Requirement: Starting at the line that holds "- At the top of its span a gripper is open" and stopping at the line that holds "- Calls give", restate the records below word for word, with both of those lines included.

┌──

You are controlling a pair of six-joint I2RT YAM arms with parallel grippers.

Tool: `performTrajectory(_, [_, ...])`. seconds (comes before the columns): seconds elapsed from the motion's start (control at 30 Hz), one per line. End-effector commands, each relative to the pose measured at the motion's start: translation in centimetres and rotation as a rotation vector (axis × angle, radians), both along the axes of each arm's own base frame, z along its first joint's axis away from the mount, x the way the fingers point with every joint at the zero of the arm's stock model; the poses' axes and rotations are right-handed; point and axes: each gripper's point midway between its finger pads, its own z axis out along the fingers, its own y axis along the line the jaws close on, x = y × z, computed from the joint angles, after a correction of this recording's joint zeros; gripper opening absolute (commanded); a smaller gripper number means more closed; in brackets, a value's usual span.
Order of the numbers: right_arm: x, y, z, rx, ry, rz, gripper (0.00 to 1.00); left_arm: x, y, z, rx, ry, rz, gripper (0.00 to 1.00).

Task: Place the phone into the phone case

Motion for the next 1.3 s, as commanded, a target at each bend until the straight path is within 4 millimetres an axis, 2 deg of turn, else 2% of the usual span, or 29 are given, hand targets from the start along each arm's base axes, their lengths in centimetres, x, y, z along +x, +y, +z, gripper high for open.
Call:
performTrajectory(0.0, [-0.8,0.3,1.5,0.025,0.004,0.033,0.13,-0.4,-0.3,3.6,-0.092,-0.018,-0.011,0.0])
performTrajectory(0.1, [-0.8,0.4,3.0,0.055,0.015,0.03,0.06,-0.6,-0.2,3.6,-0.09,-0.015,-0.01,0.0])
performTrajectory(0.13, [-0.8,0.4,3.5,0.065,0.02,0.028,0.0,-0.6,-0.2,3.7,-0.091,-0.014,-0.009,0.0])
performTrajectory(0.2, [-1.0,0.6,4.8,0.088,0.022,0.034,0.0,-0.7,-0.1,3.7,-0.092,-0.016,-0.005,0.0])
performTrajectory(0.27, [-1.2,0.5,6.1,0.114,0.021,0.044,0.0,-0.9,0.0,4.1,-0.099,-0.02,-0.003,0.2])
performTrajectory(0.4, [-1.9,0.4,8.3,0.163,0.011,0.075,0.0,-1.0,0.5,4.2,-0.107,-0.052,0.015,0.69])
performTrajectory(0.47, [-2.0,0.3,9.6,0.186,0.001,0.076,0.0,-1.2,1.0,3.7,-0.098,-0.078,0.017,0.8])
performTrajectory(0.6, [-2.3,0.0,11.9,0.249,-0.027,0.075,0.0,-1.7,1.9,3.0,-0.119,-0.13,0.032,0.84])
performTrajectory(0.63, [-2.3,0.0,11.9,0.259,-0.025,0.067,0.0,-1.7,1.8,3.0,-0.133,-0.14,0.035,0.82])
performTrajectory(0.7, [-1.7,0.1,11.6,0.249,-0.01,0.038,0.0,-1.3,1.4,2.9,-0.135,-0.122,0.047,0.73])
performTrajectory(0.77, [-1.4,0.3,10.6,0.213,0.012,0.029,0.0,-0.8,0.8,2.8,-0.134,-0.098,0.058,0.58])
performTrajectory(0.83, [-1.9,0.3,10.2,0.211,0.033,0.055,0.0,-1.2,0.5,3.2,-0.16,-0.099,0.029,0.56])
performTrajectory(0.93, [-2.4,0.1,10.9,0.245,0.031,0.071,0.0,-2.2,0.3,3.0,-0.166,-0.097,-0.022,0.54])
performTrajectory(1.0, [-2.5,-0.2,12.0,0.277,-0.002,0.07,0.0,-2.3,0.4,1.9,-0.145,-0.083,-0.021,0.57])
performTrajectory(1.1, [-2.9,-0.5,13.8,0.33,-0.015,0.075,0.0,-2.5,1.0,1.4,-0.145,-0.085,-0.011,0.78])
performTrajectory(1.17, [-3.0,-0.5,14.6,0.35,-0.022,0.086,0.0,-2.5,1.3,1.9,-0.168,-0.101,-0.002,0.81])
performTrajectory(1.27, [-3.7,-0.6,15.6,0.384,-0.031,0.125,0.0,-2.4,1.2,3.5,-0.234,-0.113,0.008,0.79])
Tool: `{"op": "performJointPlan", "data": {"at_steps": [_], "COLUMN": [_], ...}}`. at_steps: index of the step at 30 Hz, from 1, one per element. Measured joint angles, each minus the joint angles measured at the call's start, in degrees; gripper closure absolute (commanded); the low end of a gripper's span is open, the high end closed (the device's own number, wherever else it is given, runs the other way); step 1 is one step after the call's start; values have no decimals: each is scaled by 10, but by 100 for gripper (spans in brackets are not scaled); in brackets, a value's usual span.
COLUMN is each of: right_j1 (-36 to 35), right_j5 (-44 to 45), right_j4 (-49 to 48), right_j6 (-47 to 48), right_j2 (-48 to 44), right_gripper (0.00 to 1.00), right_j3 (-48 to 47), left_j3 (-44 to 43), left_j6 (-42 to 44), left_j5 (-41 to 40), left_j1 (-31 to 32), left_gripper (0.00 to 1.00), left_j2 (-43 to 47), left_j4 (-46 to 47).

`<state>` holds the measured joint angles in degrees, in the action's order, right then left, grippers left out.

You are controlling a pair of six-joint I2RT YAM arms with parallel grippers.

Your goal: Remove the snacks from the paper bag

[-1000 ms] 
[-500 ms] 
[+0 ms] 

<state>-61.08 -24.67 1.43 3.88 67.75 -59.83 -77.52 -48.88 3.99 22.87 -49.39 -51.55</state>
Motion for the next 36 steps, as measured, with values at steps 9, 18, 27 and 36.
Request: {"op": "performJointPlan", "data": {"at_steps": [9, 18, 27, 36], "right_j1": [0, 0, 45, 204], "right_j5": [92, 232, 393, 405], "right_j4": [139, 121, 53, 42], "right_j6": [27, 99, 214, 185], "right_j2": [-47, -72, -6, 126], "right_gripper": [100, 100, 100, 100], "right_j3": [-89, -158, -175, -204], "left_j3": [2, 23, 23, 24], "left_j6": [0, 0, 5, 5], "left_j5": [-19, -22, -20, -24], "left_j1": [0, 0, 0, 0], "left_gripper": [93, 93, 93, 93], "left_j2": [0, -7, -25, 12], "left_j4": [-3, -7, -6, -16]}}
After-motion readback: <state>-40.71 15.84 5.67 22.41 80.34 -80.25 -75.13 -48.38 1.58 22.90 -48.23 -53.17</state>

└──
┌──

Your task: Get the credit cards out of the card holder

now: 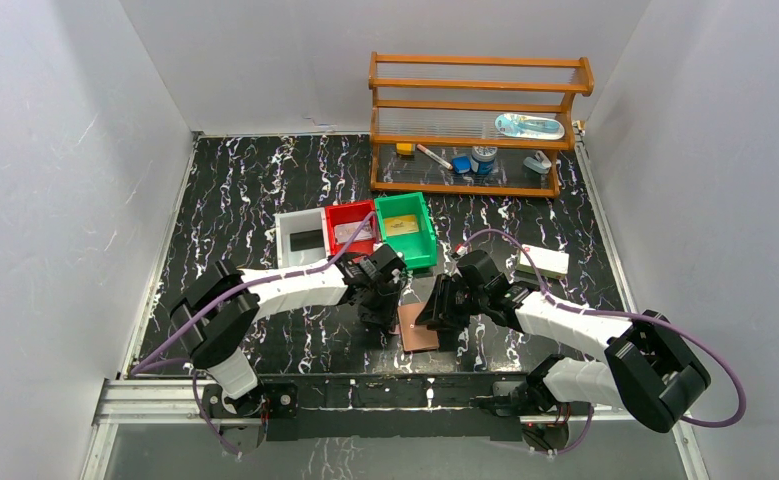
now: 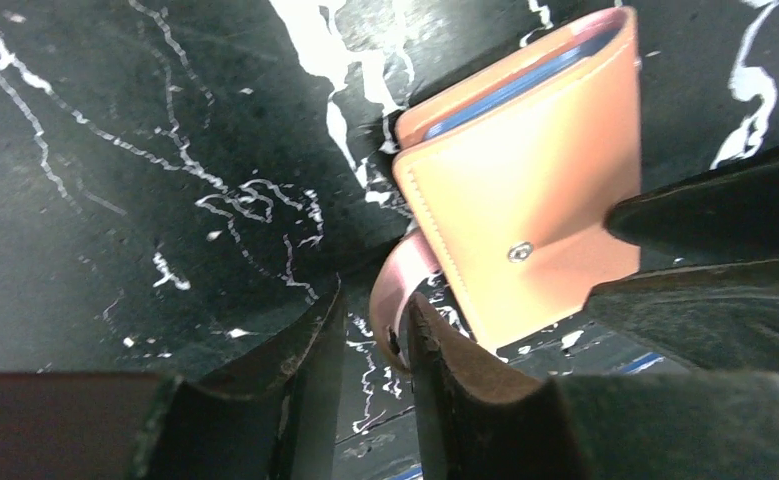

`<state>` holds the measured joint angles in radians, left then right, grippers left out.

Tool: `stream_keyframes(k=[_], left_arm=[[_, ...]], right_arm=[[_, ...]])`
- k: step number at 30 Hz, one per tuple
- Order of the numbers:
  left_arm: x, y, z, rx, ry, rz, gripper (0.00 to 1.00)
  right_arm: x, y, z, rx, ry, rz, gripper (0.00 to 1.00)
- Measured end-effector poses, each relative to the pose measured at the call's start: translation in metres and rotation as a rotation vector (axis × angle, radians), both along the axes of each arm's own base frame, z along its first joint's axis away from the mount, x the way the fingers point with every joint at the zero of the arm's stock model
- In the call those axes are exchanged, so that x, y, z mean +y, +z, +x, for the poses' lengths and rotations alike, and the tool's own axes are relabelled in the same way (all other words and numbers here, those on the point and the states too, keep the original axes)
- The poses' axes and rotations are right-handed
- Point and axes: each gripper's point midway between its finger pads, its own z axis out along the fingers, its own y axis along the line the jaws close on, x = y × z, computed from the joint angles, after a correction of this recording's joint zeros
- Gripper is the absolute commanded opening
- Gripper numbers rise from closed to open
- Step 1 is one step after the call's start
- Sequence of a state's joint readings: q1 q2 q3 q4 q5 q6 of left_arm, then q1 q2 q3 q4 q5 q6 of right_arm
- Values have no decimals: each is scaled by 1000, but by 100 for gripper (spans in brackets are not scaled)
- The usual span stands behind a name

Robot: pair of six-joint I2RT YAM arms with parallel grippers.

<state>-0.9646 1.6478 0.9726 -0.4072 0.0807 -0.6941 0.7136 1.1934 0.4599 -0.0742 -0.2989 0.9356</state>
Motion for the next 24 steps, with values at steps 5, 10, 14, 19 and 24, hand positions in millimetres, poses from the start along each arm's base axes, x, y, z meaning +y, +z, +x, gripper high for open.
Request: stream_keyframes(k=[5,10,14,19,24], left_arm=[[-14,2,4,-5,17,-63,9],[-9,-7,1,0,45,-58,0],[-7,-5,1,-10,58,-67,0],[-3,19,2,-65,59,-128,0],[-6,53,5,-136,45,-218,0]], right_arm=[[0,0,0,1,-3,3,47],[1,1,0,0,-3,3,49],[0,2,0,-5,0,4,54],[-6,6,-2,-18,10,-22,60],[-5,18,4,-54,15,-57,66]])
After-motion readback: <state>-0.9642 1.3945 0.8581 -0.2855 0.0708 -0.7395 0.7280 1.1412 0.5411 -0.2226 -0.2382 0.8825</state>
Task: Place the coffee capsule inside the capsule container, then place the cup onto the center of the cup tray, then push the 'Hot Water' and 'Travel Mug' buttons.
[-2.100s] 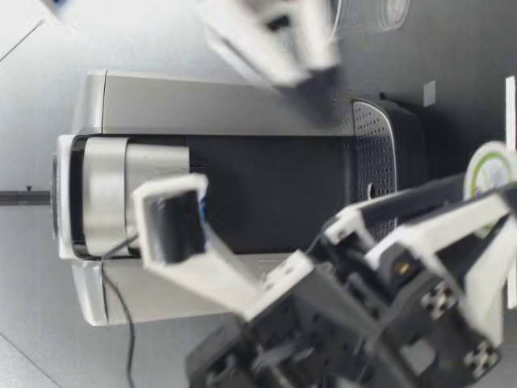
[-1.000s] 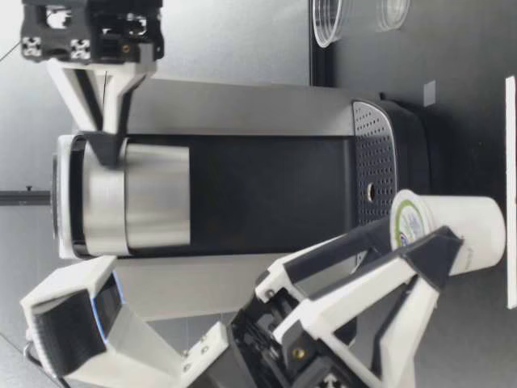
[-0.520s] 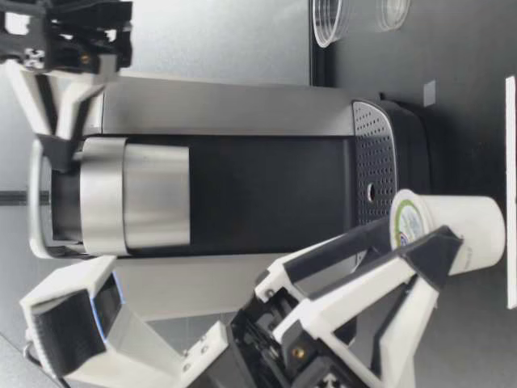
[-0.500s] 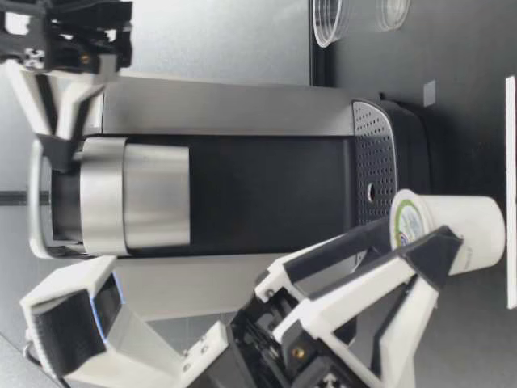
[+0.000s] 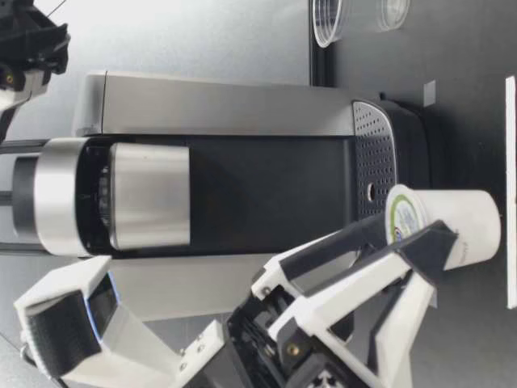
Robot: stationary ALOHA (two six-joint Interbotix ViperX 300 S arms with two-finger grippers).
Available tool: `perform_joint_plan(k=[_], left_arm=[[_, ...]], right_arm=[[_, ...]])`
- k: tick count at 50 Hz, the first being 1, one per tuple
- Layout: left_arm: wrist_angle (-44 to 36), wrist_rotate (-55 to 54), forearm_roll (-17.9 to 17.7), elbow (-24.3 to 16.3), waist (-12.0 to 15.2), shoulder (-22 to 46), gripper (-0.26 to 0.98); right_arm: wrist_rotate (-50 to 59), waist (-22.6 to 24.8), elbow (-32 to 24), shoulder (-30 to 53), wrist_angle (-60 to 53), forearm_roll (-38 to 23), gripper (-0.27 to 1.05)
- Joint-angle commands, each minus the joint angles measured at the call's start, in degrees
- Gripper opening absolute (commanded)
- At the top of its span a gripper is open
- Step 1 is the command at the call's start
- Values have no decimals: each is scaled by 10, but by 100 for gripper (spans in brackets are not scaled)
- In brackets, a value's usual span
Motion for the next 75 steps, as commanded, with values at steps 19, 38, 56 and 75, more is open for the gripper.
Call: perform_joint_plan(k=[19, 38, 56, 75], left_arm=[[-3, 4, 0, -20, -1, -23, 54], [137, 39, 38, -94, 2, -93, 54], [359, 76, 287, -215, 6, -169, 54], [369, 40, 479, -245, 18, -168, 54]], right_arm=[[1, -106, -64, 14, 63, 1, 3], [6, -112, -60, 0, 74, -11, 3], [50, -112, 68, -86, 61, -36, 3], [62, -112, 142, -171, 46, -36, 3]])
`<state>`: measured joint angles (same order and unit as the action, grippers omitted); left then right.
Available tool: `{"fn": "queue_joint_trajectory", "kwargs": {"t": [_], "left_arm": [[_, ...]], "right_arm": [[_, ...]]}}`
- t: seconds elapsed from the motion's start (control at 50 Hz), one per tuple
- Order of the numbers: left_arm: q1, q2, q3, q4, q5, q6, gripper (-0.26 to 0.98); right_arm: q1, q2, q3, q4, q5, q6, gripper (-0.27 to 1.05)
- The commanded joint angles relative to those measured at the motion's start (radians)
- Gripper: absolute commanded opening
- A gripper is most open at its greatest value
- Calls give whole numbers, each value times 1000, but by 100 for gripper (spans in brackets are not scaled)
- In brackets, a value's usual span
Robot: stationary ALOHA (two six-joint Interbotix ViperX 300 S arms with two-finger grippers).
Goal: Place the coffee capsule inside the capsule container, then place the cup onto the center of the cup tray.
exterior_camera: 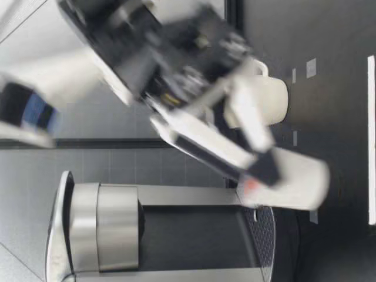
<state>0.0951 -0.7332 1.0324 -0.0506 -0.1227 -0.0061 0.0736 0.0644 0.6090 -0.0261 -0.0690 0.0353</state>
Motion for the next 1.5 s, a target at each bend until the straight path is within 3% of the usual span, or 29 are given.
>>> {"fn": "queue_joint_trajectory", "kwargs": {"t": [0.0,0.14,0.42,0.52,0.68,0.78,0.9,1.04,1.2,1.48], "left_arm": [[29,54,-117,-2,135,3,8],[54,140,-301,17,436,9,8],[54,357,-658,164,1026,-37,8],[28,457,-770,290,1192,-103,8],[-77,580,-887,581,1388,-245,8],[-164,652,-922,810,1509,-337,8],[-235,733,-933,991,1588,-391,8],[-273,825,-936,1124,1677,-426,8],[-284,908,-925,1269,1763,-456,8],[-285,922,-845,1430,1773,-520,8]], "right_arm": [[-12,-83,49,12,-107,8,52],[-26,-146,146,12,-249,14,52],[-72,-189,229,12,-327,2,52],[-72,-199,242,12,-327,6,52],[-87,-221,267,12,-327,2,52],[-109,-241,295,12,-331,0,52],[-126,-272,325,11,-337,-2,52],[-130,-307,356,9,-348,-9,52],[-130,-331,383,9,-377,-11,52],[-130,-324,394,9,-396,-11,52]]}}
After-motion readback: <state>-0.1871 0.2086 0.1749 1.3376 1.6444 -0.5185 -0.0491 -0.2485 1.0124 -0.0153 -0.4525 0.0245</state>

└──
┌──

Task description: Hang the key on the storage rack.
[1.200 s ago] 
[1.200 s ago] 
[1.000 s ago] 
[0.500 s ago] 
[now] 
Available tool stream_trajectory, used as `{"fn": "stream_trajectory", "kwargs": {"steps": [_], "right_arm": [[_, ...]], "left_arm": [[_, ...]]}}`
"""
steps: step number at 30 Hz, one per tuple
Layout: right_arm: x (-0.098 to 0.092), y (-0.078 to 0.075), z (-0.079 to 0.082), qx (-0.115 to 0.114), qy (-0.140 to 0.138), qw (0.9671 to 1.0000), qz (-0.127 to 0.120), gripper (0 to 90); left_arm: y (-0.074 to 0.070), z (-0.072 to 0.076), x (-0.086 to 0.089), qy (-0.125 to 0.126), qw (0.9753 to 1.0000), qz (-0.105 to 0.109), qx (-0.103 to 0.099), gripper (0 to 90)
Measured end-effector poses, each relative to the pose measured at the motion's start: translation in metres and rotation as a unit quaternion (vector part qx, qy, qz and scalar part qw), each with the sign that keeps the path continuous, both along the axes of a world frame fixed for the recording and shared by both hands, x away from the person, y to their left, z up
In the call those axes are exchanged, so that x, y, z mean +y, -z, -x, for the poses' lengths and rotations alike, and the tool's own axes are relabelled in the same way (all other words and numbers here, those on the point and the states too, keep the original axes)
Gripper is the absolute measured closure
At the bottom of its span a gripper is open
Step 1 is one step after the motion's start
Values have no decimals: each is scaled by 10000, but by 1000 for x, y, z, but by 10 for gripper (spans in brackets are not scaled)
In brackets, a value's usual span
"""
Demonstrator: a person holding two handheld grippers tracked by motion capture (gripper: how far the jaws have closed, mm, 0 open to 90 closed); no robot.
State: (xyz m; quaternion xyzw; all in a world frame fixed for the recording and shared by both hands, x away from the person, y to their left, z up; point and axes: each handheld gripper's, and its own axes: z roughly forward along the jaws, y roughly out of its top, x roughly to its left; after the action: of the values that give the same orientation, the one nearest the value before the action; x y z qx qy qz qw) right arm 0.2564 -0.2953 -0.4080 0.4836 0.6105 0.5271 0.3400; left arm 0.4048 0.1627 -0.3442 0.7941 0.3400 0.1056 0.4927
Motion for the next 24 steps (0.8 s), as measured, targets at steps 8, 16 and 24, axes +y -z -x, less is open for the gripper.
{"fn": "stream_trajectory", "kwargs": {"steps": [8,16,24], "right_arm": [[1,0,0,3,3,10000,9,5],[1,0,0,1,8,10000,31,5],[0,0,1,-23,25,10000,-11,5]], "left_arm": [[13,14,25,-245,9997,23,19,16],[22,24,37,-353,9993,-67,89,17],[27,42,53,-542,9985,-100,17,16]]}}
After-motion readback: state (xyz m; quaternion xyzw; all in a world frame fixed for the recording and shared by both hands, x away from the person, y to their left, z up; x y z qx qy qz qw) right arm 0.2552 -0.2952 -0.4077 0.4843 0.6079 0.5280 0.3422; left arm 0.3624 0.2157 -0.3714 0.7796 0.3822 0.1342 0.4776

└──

Response:
- At the top of its span a gripper is open
- Step 1 is the command at the call's start
- Values have no decimals: each is scaled by 10, but by 100 for gripper (spans in brackets are not scaled)
- In brackets, a value's usual span
Motion for the next 75 steps, as commanded, with values at steps 19, 38, 56 and 75, more is open for the gripper.
Call: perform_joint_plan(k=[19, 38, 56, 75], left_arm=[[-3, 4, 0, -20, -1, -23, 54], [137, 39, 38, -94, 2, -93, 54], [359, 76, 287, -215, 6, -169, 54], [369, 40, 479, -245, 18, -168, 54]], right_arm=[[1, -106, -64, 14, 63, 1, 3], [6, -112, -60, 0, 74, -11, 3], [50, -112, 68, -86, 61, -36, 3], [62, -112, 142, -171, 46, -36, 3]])
`<state>`: measured joint angles (same order and unit as the action, grippers omitted); left then right.
Available tool: `{"fn": "queue_joint_trajectory", "kwargs": {"t": [_], "left_arm": [[_, ...]], "right_arm": [[_, ...]]}}`
- t: seconds elapsed from the motion's start (control at 50 Hz), one per tuple
- Order of the numbers: left_arm: q1, q2, q3, q4, q5, q6, gripper (-0.26 to 0.98); right_arm: q1, q2, q3, q4, q5, q6, gripper (-0.27 to 1.05)
- The commanded joint angles relative to those measured at the motion's start (radians)
- Gripper: absolute commanded opening
- A gripper is most open at its greatest value
- Calls give whole numbers, each value times 1000, but by 100 for gripper (spans in brackets are not scaled)

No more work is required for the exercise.